Survival and potential of insulin-deficient beta cells in type 1 diabetes - SUMMARY / ABSTRACT
Recent evidence put forth by our group and others suggests that the pancreas of patients with recent-onset type
1 diabetes (T1D) contains a significant number of “empty” beta cells that have lost the ability to secrete mature
insulin but retained other hallmark features such as proinsulin expression. The mechanisms that underlie
formation of such cells and their fate remain poorly understood. We hypothesize that empty beta cells, which
are invisible to standard insulin immunostaining and potentially also to the immune system, play important roles
in the pathophysiology of T1D while holding therapeutic potential for reversion of diabetes. We propose in depth
experiments to characterize empty beta cells, using MACSima ultra high-content immunofluorescence imaging
to assess in situ expression of 78 immune and pancreas cell markers, including vascular and lymphatic
annotation with signatures of inflammation, extravasation/trafficking, and immune cell residency in autoantibody
positive (AAb+) and T1D donors as compared to donors with type 2 diabetes (T2D) and non-diabetic controls
available through the Network for Pancreatic Organ donors with Diabetes (nPOD) repository. We will compare
insulin containing versus insulin negative islets, within and across donors, to identify empty beta cells and
determine how they correlate with islet, acinar, and immune cell phenotypes.
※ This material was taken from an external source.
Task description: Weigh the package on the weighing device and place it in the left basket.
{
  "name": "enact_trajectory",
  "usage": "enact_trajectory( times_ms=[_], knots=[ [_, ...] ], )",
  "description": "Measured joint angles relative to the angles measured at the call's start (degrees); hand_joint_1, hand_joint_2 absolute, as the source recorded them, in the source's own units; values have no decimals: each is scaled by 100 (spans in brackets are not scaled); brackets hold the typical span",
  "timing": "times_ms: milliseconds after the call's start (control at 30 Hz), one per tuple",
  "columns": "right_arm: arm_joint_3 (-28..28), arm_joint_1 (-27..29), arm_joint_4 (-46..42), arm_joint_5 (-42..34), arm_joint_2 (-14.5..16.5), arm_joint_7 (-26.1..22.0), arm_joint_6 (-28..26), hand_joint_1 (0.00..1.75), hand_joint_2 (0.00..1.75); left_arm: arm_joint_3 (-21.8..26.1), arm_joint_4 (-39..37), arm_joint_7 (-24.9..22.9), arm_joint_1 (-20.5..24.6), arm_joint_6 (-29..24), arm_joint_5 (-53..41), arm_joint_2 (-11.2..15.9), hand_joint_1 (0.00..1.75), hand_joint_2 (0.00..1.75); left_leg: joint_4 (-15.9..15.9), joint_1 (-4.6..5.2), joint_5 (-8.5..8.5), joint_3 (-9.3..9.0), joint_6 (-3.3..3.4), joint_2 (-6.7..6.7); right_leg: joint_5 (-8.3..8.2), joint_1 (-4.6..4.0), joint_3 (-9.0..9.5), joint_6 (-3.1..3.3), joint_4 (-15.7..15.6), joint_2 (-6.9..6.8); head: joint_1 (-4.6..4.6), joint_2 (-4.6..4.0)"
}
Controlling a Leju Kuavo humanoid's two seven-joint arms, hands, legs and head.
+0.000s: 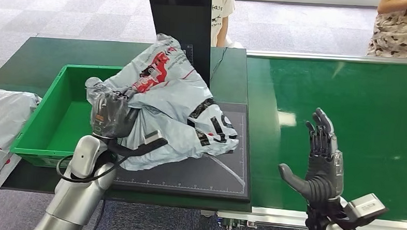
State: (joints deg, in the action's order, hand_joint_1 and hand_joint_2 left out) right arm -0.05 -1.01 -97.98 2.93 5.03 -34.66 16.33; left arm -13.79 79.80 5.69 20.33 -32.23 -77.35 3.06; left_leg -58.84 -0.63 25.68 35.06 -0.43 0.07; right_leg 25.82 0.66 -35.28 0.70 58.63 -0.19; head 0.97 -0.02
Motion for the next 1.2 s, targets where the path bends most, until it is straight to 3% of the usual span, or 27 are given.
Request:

These data will serve as a template
for a serial section to undergo laser capture microdissection (LCM) of insulin containing islets, insulin negative
islets, and acinar tissue regions, which will be subjected to bulk RNAseq as well as our novel method for
quantifying beta cells based on DNA methylation patterns. In addition, we will use a novel mouse model (beta
cell-specific, tamoxifen-inducible Adar1-mutant) and cultured human pancreas slices to functionally interrogate
molecular pathways underlying the formation of empty beta cells. Specifically, we propose to leverage these two
model systems to test therapeutic candidates— including an incretin mimetic (GLP1), an endoplasmic reticulum
(ER) stress inhibitor (ISRIB), and multiple biologics targeting specific immune subsets— for their ability to
modulate empty beta cells, their insulin content and insulin secretion. We will then correlate these functional data
with molecular and cellular features of hormone negative islet cells via MACSima, RNAseq, and DNA
methylation. These studies are expected to yield insights into a fundamental yet little understood process taking
place in human T1D. We anticipate that empty beta cells can be re-functionalized, paving the way for therapeutic
development to restore endogenous beta cell function in T1D. Ultimately, when combined with effective
interventions to constrain autoimmunity, it is our hope that the metabolic modalities explored here could provide
a means to reduce insulin requirements or even achieve insulin independence after T1D onset, dramatically
improving longevity and quality of life for these patients.